1977, British Journal of Radiology, 50, 372-375

Correspondence (The Editors do not hold themselves responsible for opinions expressed by correspondents) THE EDITOR—SIR, SCREENING FOR BREAST CANCER

In the October issue of the Journal on p. 818 the statement is made, "Although the New York experience suggests that women under the age of 50 do not benefit from screening, over half the cancers found in the West London study were in women under 50 years of age". Reference to the report on this study by Chamberlain et al. in the November 22, 1975, Lancet, eight such cancers were found and the statement is made on p. 1027 of that issue, "the large number of cancers detected in women aged 40 to 49 merely reflects the fact that most women attending the clinic were in this age group". The statement in the Journal would thus appear to be meaningless, and one wonders what purpose it was meant to serve. Yours, etc., Walter E. BROWN.

4439 South Birmingham Avenue, Tulsa, Oklahoma 74105.

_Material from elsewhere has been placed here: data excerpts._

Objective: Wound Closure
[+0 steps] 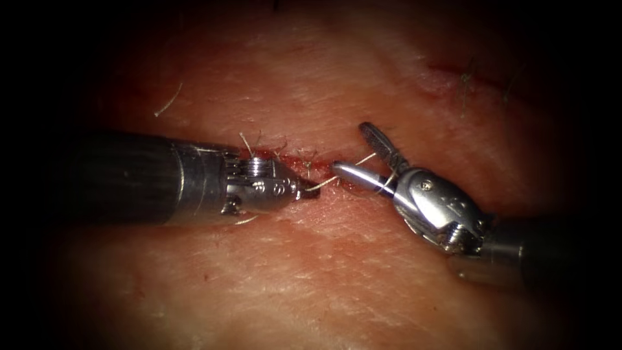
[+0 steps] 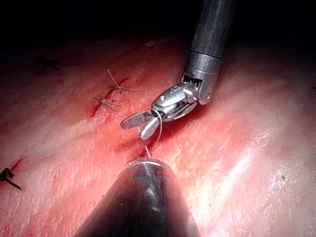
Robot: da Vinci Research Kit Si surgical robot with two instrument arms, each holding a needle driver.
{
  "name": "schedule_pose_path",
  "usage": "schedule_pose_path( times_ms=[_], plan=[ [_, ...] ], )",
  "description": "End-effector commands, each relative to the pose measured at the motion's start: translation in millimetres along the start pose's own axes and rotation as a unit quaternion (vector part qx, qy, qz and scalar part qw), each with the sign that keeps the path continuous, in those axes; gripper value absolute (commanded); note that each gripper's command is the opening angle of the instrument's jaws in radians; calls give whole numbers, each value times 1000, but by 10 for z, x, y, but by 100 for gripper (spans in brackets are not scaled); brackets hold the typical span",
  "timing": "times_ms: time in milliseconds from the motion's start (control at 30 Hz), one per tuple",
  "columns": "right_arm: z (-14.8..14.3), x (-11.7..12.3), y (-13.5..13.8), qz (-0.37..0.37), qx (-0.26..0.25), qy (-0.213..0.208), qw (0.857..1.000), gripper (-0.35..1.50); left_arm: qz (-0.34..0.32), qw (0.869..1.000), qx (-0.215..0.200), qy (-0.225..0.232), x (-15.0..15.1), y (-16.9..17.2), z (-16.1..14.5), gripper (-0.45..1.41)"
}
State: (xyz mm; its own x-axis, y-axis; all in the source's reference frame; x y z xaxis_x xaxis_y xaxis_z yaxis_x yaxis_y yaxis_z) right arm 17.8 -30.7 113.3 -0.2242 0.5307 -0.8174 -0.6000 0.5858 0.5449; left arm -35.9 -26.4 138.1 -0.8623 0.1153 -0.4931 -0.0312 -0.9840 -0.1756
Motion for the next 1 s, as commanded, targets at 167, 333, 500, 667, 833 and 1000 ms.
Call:
schedule_pose_path(
  times_ms=[167, 333, 500, 667, 833, 1000],
  plan=[
    [-1, -29, 17, 76, -61, 1, 995, 71, 0, 1000, -3, 0, 9, 3, 10, -45],
    [-13, -34, 39, 88, -99, -2, 991, 84, 0, 1000, -2, -1, 11, 3, 12, -45],
    [-20, -48, 51, 92, -127, -21, 987, 89, -1, 1000, -4, -1, 14, -1, 12, -45],
    [-21, -55, 52, 90, -129, -26, 987, 89, -1, 1000, -4, -1, 16, -1, 12, -45],
    [-18, -55, 54, 85, -133, -26, 987, 88, 0, 1000, -5, -2, 16, -1, 11, -45],
    [-19, -60, 62, 82, -140, -25, 986, 88, 0, 1000, -5, -2, 17, -1, 12, -45]
  ],
)
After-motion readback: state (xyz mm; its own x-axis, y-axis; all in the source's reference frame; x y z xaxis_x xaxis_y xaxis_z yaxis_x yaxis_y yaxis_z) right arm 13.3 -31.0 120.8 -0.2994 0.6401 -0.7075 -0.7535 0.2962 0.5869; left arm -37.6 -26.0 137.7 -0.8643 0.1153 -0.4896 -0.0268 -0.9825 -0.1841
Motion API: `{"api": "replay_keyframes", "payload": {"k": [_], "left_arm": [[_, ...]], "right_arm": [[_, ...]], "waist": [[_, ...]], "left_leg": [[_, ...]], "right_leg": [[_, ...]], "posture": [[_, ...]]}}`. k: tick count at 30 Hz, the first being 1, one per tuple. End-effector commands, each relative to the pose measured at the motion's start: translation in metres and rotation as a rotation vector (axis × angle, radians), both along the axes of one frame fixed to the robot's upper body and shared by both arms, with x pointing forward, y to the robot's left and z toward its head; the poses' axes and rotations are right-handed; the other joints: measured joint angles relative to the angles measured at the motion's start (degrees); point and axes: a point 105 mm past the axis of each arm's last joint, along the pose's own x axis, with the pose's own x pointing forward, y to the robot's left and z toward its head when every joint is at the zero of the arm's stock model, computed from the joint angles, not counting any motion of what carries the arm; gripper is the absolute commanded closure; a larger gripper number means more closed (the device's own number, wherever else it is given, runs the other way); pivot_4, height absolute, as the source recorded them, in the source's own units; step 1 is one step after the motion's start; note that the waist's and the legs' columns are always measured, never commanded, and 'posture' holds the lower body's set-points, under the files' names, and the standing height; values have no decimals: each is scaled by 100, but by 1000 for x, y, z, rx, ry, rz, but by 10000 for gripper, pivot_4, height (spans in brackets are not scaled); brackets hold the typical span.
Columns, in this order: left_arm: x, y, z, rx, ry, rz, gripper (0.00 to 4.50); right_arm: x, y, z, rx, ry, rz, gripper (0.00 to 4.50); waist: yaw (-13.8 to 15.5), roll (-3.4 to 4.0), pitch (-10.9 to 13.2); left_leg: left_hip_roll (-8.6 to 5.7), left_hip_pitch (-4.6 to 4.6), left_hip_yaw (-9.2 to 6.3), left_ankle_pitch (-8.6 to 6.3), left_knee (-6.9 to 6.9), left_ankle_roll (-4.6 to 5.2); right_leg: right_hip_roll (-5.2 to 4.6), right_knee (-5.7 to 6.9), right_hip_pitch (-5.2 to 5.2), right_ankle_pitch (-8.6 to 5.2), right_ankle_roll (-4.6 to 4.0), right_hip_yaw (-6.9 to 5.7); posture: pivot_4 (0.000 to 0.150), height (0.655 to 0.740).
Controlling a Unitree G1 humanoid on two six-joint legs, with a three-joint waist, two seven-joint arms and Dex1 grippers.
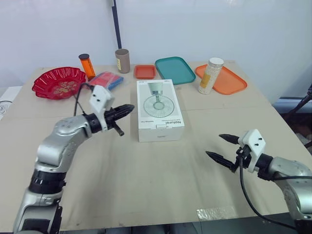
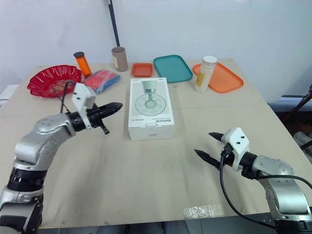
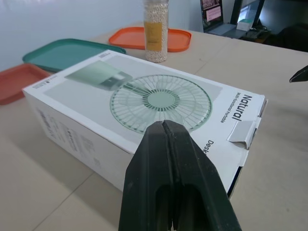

THE EDITOR—SIR, SCREENING FOR BREAST CANCER

I am grateful to you for bringing Dr. Brown's letter to our attention and I agree that the paragraph is not quite as explicit as it could be. I hope that the following remarks may clarify the problem. Recently there have been recommendations that mammography should be restricted to women over 50 in breast cancer screening programmes. This is based on evidence from the H.I.P. New York Study that the reduction in mortality from breast cancer due to screening was less marked in women under 50, and on the fear of radiation induced cancer from mammography. The most recent figures from the West London Study show that for the 4050 age group 30.7% of the cancers were found by mammography alone and a further 30.7% by clinical examination and mammography. In the New York study 19.4% of cancers in this age group were found by mammography only and 19.4% by clinical examination and mammography. As the lowest case fatality rate occurred in breast cancer cases positive only on mammography, I suspect that the less favourable outlook for the younger age group in the New York Study may be related to the lower proportion of cancers discovered in the under 50s by mammography alone. There has been an improvement in mammography techniques in recent years with the advent of X-ray units and screen/film combinations specifically designed for mammography and we feel that the West London results indicate that more cancers are being found in younger women with the Medichrome film/rare earth screen combination. These techniques minimize the radiation hazard and it should be remembered that no increase in breast carcinoma has yet been demonstrated in female Japanese atomic bomb survivors who received a dose of more than 90 rad, and were over the age of 35 at the time of irradiation. In England and Wales breast cancer is the commonest cause of death in women aged 35-54 and it would be sad if the possible benefits of screening were to be denied to this age group before the latest mammographic techniques are fully evaluated. Yours, etc., J. L. PRICE.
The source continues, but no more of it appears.